PURPOSE: To report the clinical and immunologic features of two patients with progressive retinal degeneration and circulating antiretinal antibodies without systemic malignancy. METHODS: Two patients were followed up for 5 to 7 years. Comprehensive medical and ophthalmic examinations and visual function testing included manual perimetry and standardized electroretinography. Patient sera were tested for antiretinal antibodies by Western blot and immunoperoxidase indirect cytochemistry techniques. RESULTS: Two patients had family history of autoimmune disease. Each had severe monocular visual loss with photopsia, a ring scotoma, and abnormal electroretinogram despite a normal-appearing ocular fundus. One had a flat electroretinogram; the other had inner retina dysfunction, with selective b- wave loss and abnormal oscillatory potentials. Both patients' sera had antiretinal antibodies that specifically labeled the inner plexiform layer of donor retina by indirect immunoperoxidase testing.

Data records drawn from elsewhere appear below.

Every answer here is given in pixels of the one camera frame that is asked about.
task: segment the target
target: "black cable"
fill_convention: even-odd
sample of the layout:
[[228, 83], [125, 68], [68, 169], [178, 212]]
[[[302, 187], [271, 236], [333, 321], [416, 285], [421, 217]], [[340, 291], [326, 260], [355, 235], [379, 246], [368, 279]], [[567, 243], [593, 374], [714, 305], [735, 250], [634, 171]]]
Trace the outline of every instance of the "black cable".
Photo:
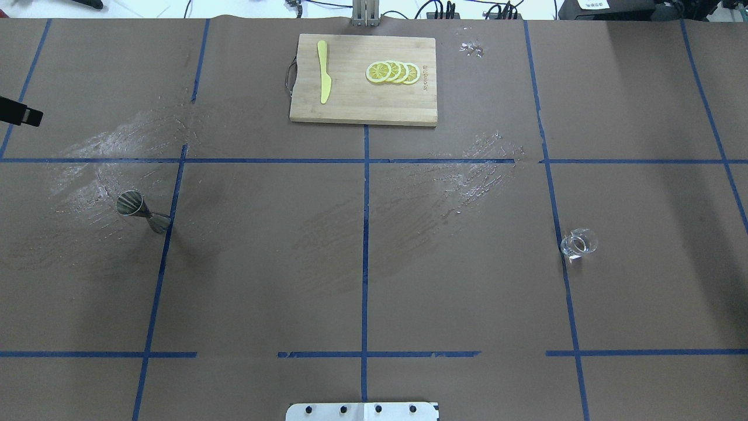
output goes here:
[[447, 2], [447, 17], [445, 19], [455, 19], [455, 9], [457, 8], [457, 3], [452, 3], [451, 1]]
[[290, 7], [296, 7], [296, 19], [301, 19], [301, 15], [304, 13], [301, 0], [286, 0], [286, 4]]
[[406, 19], [409, 19], [409, 18], [408, 18], [408, 17], [406, 16], [406, 15], [404, 15], [404, 14], [400, 13], [400, 12], [399, 12], [399, 11], [397, 11], [397, 10], [387, 10], [386, 12], [382, 13], [381, 15], [382, 15], [382, 16], [384, 16], [384, 15], [386, 15], [387, 13], [397, 13], [397, 14], [399, 14], [400, 16], [402, 16], [402, 17], [404, 17], [404, 18], [406, 18]]
[[323, 4], [325, 6], [335, 6], [340, 7], [341, 9], [352, 9], [353, 6], [345, 5], [345, 4], [335, 4], [335, 3], [325, 3], [323, 1], [317, 1], [317, 0], [306, 0], [307, 3], [314, 3], [314, 4]]
[[490, 19], [491, 18], [491, 11], [494, 10], [494, 7], [499, 8], [499, 14], [501, 15], [501, 3], [495, 3], [493, 6], [488, 8], [488, 11], [485, 12], [485, 18], [484, 19]]
[[436, 12], [434, 13], [434, 17], [437, 17], [438, 13], [444, 12], [444, 3], [442, 3], [441, 0], [428, 0], [426, 3], [423, 3], [423, 6], [421, 6], [420, 9], [418, 9], [418, 12], [416, 12], [416, 16], [413, 19], [418, 19], [418, 16], [420, 15], [420, 13], [423, 11], [424, 8], [426, 8], [426, 6], [429, 3], [437, 4], [437, 9], [436, 9]]

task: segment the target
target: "blue tape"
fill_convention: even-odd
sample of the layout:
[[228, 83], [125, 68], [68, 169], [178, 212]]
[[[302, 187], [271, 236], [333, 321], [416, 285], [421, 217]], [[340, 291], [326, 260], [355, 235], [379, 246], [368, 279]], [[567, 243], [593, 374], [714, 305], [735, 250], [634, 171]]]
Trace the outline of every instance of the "blue tape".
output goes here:
[[[527, 25], [527, 21], [523, 21], [524, 24], [524, 39], [527, 44], [527, 60], [530, 63], [530, 78], [533, 83], [533, 95], [535, 97], [535, 109], [538, 117], [538, 128], [540, 131], [540, 138], [543, 146], [543, 158], [545, 161], [545, 177], [548, 180], [548, 192], [551, 196], [551, 210], [553, 211], [554, 217], [554, 228], [556, 229], [556, 245], [561, 244], [561, 224], [559, 222], [559, 213], [556, 206], [556, 191], [554, 189], [554, 179], [551, 174], [551, 158], [548, 153], [548, 144], [545, 138], [545, 129], [543, 128], [543, 122], [540, 117], [540, 93], [538, 92], [538, 81], [535, 74], [535, 62], [533, 60], [533, 47], [530, 44], [530, 29]], [[568, 323], [571, 329], [571, 343], [574, 346], [575, 351], [579, 351], [579, 340], [577, 338], [577, 322], [574, 319], [574, 303], [571, 299], [571, 286], [568, 282], [568, 271], [566, 269], [566, 261], [560, 256], [561, 265], [563, 267], [563, 282], [566, 288], [566, 309], [568, 313]], [[589, 406], [587, 404], [587, 390], [584, 383], [584, 372], [582, 370], [582, 359], [579, 356], [575, 357], [577, 367], [577, 382], [579, 383], [579, 395], [582, 404], [582, 414], [585, 421], [589, 421]]]
[[245, 164], [363, 164], [355, 158], [188, 158], [187, 163], [245, 163]]
[[748, 349], [605, 349], [585, 351], [546, 351], [546, 357], [646, 357], [669, 355], [748, 355]]
[[164, 249], [161, 253], [161, 265], [159, 266], [159, 278], [156, 281], [156, 292], [153, 294], [153, 307], [150, 311], [150, 321], [148, 323], [148, 334], [145, 340], [145, 349], [143, 356], [143, 364], [141, 366], [140, 380], [138, 381], [138, 393], [135, 395], [135, 408], [132, 410], [132, 421], [138, 421], [140, 414], [140, 406], [143, 400], [143, 390], [145, 388], [145, 378], [148, 373], [148, 360], [150, 354], [150, 347], [153, 343], [153, 331], [156, 328], [156, 315], [159, 312], [159, 303], [161, 301], [161, 289], [164, 284], [164, 275], [166, 274], [166, 257], [169, 253], [169, 245], [171, 243], [171, 232], [174, 228], [174, 218], [177, 215], [177, 202], [180, 198], [180, 188], [182, 187], [182, 174], [185, 168], [185, 160], [187, 157], [188, 146], [182, 146], [182, 155], [180, 156], [180, 166], [177, 169], [177, 181], [174, 183], [174, 194], [171, 197], [171, 210], [169, 211], [169, 217], [171, 218], [171, 224], [166, 230], [166, 238], [164, 239]]
[[740, 194], [738, 194], [738, 187], [735, 186], [735, 179], [732, 177], [732, 170], [730, 169], [727, 155], [725, 154], [725, 148], [722, 146], [722, 139], [720, 138], [720, 132], [717, 130], [717, 124], [714, 123], [714, 116], [711, 114], [711, 108], [709, 107], [709, 101], [706, 99], [706, 93], [699, 77], [699, 71], [696, 69], [696, 62], [693, 60], [693, 53], [691, 52], [691, 43], [688, 40], [688, 33], [686, 31], [686, 22], [681, 19], [681, 32], [683, 33], [683, 42], [686, 46], [686, 52], [688, 53], [688, 61], [691, 64], [691, 70], [693, 71], [693, 78], [696, 80], [696, 87], [699, 88], [699, 94], [701, 95], [702, 102], [704, 103], [704, 109], [706, 110], [706, 116], [709, 119], [709, 125], [711, 126], [711, 132], [714, 134], [714, 141], [717, 143], [717, 149], [720, 150], [720, 156], [722, 157], [723, 164], [725, 166], [725, 173], [727, 179], [730, 182], [730, 188], [732, 189], [732, 195], [735, 197], [735, 203], [738, 205], [738, 211], [740, 212], [741, 219], [743, 220], [743, 227], [745, 228], [746, 234], [748, 234], [748, 217], [746, 217], [745, 208], [743, 208], [743, 201], [741, 200]]
[[143, 390], [145, 389], [145, 376], [148, 373], [148, 361], [148, 358], [143, 358], [141, 375], [138, 378], [138, 392], [135, 395], [135, 408], [132, 410], [132, 421], [138, 421], [138, 418], [140, 417], [140, 406], [143, 402]]
[[396, 159], [374, 159], [372, 164], [513, 164], [515, 160], [486, 159], [486, 158], [396, 158]]
[[[180, 158], [0, 158], [0, 163], [179, 163]], [[187, 158], [185, 163], [244, 163], [244, 164], [363, 164], [366, 160], [359, 158]], [[513, 164], [515, 160], [472, 160], [472, 159], [374, 159], [369, 164]]]
[[[37, 46], [37, 51], [34, 53], [34, 59], [31, 60], [31, 66], [28, 69], [28, 73], [26, 74], [26, 80], [23, 82], [23, 87], [21, 88], [21, 94], [18, 96], [18, 102], [22, 103], [23, 98], [26, 97], [26, 90], [28, 89], [28, 84], [31, 83], [31, 77], [34, 75], [34, 69], [37, 68], [37, 62], [39, 61], [39, 55], [42, 53], [42, 47], [44, 46], [44, 41], [46, 41], [46, 36], [49, 33], [49, 27], [52, 25], [52, 20], [47, 19], [46, 25], [44, 25], [44, 32], [42, 32], [42, 37], [39, 39], [39, 45]], [[10, 141], [10, 135], [13, 133], [13, 125], [8, 124], [7, 130], [5, 131], [5, 137], [2, 141], [2, 146], [0, 146], [0, 158], [5, 155], [5, 149], [7, 148], [7, 143]]]
[[474, 358], [480, 351], [370, 351], [369, 358]]
[[[474, 358], [481, 351], [367, 351], [369, 358]], [[279, 352], [278, 358], [361, 358], [360, 351]]]
[[617, 160], [617, 159], [592, 159], [592, 160], [541, 160], [538, 163], [551, 164], [723, 164], [722, 160]]
[[[128, 351], [0, 351], [0, 358], [143, 358]], [[152, 352], [149, 358], [197, 358], [197, 352]]]
[[361, 401], [368, 400], [368, 350], [369, 350], [369, 125], [364, 125], [364, 240], [361, 275]]
[[151, 163], [178, 163], [179, 158], [1, 158], [0, 163], [71, 163], [71, 164], [88, 164], [88, 163], [130, 163], [130, 164], [151, 164]]
[[192, 89], [192, 102], [197, 99], [197, 88], [200, 86], [200, 74], [203, 72], [203, 58], [205, 57], [205, 44], [208, 41], [208, 30], [210, 29], [210, 19], [205, 19], [203, 28], [203, 43], [200, 46], [200, 58], [197, 60], [197, 72], [194, 75], [194, 87]]

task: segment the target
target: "brown table surface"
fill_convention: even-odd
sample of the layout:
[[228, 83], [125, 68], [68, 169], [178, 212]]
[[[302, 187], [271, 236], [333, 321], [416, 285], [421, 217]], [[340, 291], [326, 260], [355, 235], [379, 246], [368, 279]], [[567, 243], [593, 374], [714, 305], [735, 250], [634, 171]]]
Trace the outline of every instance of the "brown table surface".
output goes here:
[[[747, 28], [0, 19], [0, 419], [748, 419]], [[438, 126], [291, 123], [300, 33], [435, 37]]]

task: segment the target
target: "clear glass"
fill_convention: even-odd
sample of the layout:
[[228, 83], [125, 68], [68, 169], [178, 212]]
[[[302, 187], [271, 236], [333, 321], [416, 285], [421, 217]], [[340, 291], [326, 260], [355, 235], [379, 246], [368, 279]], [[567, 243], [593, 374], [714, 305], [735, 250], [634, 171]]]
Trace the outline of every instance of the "clear glass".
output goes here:
[[574, 260], [598, 249], [598, 236], [589, 228], [577, 228], [561, 241], [561, 252]]

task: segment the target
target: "black device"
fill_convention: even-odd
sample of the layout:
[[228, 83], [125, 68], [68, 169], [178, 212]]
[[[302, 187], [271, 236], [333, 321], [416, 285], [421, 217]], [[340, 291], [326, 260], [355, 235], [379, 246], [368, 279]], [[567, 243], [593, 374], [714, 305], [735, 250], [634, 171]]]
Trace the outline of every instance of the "black device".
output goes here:
[[[583, 0], [582, 3], [598, 3]], [[565, 0], [559, 9], [559, 19], [565, 20], [650, 20], [655, 11], [655, 0], [608, 0], [608, 9], [584, 10], [577, 0]]]
[[31, 109], [18, 101], [9, 100], [6, 97], [0, 97], [0, 121], [15, 124], [29, 124], [39, 127], [42, 122], [44, 113], [36, 109]]
[[102, 10], [104, 8], [104, 4], [101, 2], [101, 0], [73, 0], [75, 3], [85, 4], [86, 6], [91, 6], [96, 10]]

Neither had any sign of cancer. CONCLUSIONS: In two patients without systemic malignancy, the symptoms, perimetric findings, and normal fundus appearance resembled cancer- associated retinopathy. Electroretinography and antibody findings indicating dysfunction of the inner retina are distinct from those of cancer-associated retinopathy. These two cases raise the possibility of an autoimmune mechanism for retinal degeneration that is not cancer associated. Further study is necessary to determine the role of antiretinal antibodies in these patients.